*** Opening Data for the task ***

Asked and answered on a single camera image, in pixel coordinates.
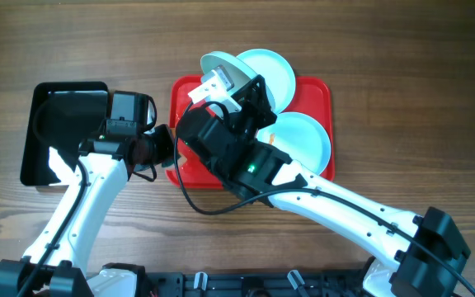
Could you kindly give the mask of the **light blue plate back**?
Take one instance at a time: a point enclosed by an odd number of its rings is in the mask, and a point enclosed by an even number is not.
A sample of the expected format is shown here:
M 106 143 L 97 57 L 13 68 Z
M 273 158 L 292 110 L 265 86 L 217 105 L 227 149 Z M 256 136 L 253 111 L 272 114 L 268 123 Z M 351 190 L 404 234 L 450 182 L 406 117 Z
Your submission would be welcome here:
M 289 62 L 269 49 L 250 49 L 237 57 L 266 80 L 273 112 L 284 111 L 296 91 L 296 77 Z

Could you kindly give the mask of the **orange sponge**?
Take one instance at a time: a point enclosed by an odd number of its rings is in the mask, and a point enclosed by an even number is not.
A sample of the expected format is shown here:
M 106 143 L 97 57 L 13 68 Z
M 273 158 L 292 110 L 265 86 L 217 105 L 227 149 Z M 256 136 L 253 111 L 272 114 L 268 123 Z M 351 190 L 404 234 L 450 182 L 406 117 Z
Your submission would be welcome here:
M 173 157 L 173 160 L 174 160 L 175 166 L 177 167 L 178 166 L 178 161 L 181 157 L 180 154 L 179 154 L 179 151 L 178 151 L 179 139 L 176 136 L 176 129 L 175 128 L 170 128 L 170 131 L 172 133 L 172 137 L 173 137 L 173 140 L 174 140 L 174 157 Z

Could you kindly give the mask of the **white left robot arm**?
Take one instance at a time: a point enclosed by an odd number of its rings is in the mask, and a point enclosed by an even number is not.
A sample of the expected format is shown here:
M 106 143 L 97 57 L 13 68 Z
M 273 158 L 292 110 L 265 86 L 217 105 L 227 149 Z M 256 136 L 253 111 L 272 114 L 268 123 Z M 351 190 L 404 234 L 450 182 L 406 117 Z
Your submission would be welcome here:
M 18 261 L 0 261 L 0 296 L 147 296 L 143 266 L 109 263 L 87 277 L 87 263 L 112 202 L 137 167 L 172 157 L 172 133 L 157 125 L 153 99 L 116 91 L 98 131 L 80 144 L 75 178 L 42 234 Z

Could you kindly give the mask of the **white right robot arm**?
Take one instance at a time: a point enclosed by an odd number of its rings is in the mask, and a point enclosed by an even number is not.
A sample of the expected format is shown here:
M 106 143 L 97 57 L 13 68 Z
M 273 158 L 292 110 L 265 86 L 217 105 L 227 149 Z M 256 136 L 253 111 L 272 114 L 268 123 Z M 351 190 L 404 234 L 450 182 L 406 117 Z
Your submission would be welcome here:
M 237 90 L 212 77 L 189 95 L 176 133 L 223 187 L 243 203 L 311 219 L 373 256 L 362 280 L 374 296 L 449 296 L 465 285 L 470 249 L 453 219 L 429 208 L 398 210 L 364 198 L 311 172 L 256 138 L 275 122 L 262 77 Z

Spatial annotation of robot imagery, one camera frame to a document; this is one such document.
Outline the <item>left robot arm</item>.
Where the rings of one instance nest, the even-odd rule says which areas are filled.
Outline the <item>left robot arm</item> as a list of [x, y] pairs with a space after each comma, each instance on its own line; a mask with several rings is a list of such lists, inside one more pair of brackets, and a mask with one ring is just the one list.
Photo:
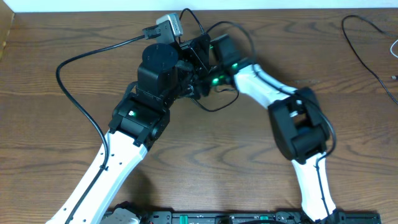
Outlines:
[[179, 98], [203, 96], [201, 84], [210, 74], [210, 37], [159, 40], [142, 53], [137, 81], [128, 84], [111, 115], [107, 132], [66, 89], [61, 69], [78, 59], [113, 49], [93, 50], [62, 62], [55, 77], [65, 96], [98, 132], [102, 145], [88, 170], [49, 223], [99, 223], [132, 170], [149, 152], [170, 122], [170, 107]]

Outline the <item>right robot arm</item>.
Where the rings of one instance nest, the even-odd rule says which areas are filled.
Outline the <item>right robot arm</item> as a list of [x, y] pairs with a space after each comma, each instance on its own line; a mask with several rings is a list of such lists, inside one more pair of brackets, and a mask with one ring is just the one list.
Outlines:
[[268, 111], [280, 153], [292, 163], [302, 196], [302, 210], [313, 222], [327, 222], [336, 209], [330, 194], [326, 158], [336, 134], [310, 88], [296, 89], [267, 74], [254, 59], [242, 58], [229, 35], [201, 36], [198, 56], [201, 95], [212, 86], [231, 85]]

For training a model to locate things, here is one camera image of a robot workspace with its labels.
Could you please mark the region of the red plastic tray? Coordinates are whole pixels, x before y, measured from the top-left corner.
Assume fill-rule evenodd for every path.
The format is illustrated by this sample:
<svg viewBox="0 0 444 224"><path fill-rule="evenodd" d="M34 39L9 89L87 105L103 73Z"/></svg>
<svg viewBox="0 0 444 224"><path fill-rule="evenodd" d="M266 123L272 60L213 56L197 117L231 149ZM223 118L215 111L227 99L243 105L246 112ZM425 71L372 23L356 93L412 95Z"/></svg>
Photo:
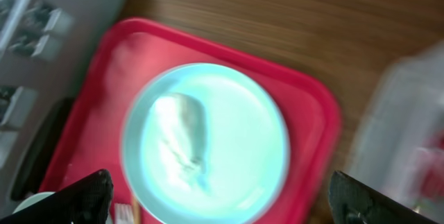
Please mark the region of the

*** Closing Data for the task ***

__Prompt__:
Return every line from the records above that holds the word "several".

__Written solution__:
Outline the <item>left robot arm</item> as a list of [x, y] pairs with a space after each comma, each instance on its own line; a mask with several rings is a list of such lists, inside one more pair of brackets, and a mask with one ring is just the one list.
Outline the <item>right robot arm</item> as a list of [x, y] pairs with a space after each comma, each instance on its own line; a mask with several rings is a list of such lists, inside one more pair of brackets, and a mask with one ring is just the one list.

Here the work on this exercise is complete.